◆ **Task**: Print all entries below exactly as they appear.

================================

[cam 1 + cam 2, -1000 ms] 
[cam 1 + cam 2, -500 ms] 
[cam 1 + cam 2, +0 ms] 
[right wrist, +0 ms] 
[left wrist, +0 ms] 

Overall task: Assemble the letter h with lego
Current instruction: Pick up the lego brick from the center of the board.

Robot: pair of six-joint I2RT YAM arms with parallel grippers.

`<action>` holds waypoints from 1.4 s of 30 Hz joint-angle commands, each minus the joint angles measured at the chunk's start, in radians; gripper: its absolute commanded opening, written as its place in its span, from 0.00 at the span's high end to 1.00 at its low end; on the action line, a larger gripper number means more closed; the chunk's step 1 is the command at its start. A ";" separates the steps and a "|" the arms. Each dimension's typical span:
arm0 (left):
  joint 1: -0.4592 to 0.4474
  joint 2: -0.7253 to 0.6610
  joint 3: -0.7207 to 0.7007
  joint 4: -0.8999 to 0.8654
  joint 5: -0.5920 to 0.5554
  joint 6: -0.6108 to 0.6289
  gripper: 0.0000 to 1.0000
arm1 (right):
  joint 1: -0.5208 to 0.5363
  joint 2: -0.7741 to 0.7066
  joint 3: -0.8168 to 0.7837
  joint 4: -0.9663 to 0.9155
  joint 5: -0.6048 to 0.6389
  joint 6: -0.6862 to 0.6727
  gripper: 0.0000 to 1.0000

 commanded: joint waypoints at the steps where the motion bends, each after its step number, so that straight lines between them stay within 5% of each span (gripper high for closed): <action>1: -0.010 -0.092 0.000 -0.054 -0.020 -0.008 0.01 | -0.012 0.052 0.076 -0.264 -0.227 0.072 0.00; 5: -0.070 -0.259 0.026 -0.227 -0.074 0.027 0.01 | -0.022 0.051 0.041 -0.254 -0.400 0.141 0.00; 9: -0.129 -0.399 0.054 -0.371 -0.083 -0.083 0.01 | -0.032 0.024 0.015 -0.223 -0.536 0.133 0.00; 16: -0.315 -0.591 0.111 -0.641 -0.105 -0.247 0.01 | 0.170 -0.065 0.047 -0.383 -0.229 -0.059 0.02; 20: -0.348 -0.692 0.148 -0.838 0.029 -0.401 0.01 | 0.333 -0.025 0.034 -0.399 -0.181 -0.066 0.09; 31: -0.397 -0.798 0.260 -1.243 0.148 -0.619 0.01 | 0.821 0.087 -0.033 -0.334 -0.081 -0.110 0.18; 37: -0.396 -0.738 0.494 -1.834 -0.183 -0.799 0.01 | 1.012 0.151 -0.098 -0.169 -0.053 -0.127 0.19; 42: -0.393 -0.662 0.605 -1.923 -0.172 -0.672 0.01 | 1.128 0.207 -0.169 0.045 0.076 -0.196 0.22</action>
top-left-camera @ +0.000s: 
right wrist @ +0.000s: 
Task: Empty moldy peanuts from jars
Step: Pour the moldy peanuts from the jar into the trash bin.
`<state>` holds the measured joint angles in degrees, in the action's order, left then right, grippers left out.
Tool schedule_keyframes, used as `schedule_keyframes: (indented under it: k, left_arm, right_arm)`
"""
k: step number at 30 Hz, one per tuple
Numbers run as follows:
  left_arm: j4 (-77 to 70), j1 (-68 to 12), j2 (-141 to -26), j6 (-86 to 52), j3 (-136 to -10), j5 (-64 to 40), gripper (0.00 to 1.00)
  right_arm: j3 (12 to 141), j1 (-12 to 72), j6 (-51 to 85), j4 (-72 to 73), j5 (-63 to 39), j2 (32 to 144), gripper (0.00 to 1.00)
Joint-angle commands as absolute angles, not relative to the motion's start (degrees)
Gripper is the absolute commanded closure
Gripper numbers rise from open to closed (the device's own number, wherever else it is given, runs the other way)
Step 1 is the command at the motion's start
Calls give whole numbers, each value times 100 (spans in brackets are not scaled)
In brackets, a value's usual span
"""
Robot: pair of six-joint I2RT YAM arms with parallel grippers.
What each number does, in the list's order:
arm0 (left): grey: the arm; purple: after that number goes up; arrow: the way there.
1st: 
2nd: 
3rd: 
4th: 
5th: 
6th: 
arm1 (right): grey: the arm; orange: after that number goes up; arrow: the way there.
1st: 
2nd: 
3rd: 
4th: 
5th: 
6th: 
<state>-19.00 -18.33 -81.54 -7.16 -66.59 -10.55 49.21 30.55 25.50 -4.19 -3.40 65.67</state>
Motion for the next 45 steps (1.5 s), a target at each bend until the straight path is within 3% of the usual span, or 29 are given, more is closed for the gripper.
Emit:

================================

◆ **Reply**:
[cam 1 + cam 2, -1000 ms] 
[cam 1 + cam 2, -500 ms] 
[cam 1 + cam 2, +0 ms] 
[right wrist, +0 ms] 
[left wrist, +0 ms] 

Overall task: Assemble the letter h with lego
Current instruction: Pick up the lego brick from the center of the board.

Robot: pair of six-joint I2RT YAM arms with parallel grippers.

`<action>` holds waypoints from 1.4 s of 30 Hz joint-angle commands, each minus the joint angles measured at the chunk's start, in radians; gripper: its absolute commanded opening, written as its place in its span, from 0.00 at the span's high end to 1.00 at its low end; on the action line, a larger gripper number means more closed; the chunk's step 1 is the command at its start. A ";" separates the steps and a "|" the arms. Each dimension's typical span:
arm0 (left):
  joint 1: -0.4592 to 0.4474
  joint 2: -0.7253 to 0.6610
  joint 3: -0.7207 to 0.7007
  joint 4: -0.8999 to 0.8654
  joint 5: -0.5920 to 0.5554
  joint 6: -0.6108 to 0.6289
  gripper: 0.0000 to 1.0000
arm1 (right):
  joint 1: -0.5208 to 0.5363
  joint 2: -0.7741 to 0.7066
  joint 3: -0.8168 to 0.7837
  joint 4: -0.9663 to 0.9155
  joint 5: -0.6048 to 0.6389
  joint 6: -0.6862 to 0.6727
  gripper: 0.0000 to 1.0000

 commanded: joint waypoints at the steps where the motion bends, each after its step number, so that straight lines between them stay within 5% of each span (gripper high for closed): <action>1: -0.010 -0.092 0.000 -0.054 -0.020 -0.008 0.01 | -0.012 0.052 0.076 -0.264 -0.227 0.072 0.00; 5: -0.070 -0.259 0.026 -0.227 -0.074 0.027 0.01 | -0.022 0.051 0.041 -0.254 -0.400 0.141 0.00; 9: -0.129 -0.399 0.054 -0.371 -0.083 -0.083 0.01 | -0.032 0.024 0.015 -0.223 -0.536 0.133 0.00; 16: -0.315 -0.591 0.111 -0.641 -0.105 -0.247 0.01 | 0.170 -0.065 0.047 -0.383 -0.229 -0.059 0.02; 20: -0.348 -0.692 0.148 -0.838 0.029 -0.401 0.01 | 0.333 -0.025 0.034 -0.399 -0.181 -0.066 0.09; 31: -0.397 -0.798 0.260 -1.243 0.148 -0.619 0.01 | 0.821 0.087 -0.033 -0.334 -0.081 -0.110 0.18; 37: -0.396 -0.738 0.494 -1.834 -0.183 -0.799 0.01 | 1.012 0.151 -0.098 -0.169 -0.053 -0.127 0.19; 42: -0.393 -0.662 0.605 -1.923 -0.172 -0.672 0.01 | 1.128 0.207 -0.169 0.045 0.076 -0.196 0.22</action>
top-left-camera @ +0.000s: 
right wrist @ +0.000s: 
Task: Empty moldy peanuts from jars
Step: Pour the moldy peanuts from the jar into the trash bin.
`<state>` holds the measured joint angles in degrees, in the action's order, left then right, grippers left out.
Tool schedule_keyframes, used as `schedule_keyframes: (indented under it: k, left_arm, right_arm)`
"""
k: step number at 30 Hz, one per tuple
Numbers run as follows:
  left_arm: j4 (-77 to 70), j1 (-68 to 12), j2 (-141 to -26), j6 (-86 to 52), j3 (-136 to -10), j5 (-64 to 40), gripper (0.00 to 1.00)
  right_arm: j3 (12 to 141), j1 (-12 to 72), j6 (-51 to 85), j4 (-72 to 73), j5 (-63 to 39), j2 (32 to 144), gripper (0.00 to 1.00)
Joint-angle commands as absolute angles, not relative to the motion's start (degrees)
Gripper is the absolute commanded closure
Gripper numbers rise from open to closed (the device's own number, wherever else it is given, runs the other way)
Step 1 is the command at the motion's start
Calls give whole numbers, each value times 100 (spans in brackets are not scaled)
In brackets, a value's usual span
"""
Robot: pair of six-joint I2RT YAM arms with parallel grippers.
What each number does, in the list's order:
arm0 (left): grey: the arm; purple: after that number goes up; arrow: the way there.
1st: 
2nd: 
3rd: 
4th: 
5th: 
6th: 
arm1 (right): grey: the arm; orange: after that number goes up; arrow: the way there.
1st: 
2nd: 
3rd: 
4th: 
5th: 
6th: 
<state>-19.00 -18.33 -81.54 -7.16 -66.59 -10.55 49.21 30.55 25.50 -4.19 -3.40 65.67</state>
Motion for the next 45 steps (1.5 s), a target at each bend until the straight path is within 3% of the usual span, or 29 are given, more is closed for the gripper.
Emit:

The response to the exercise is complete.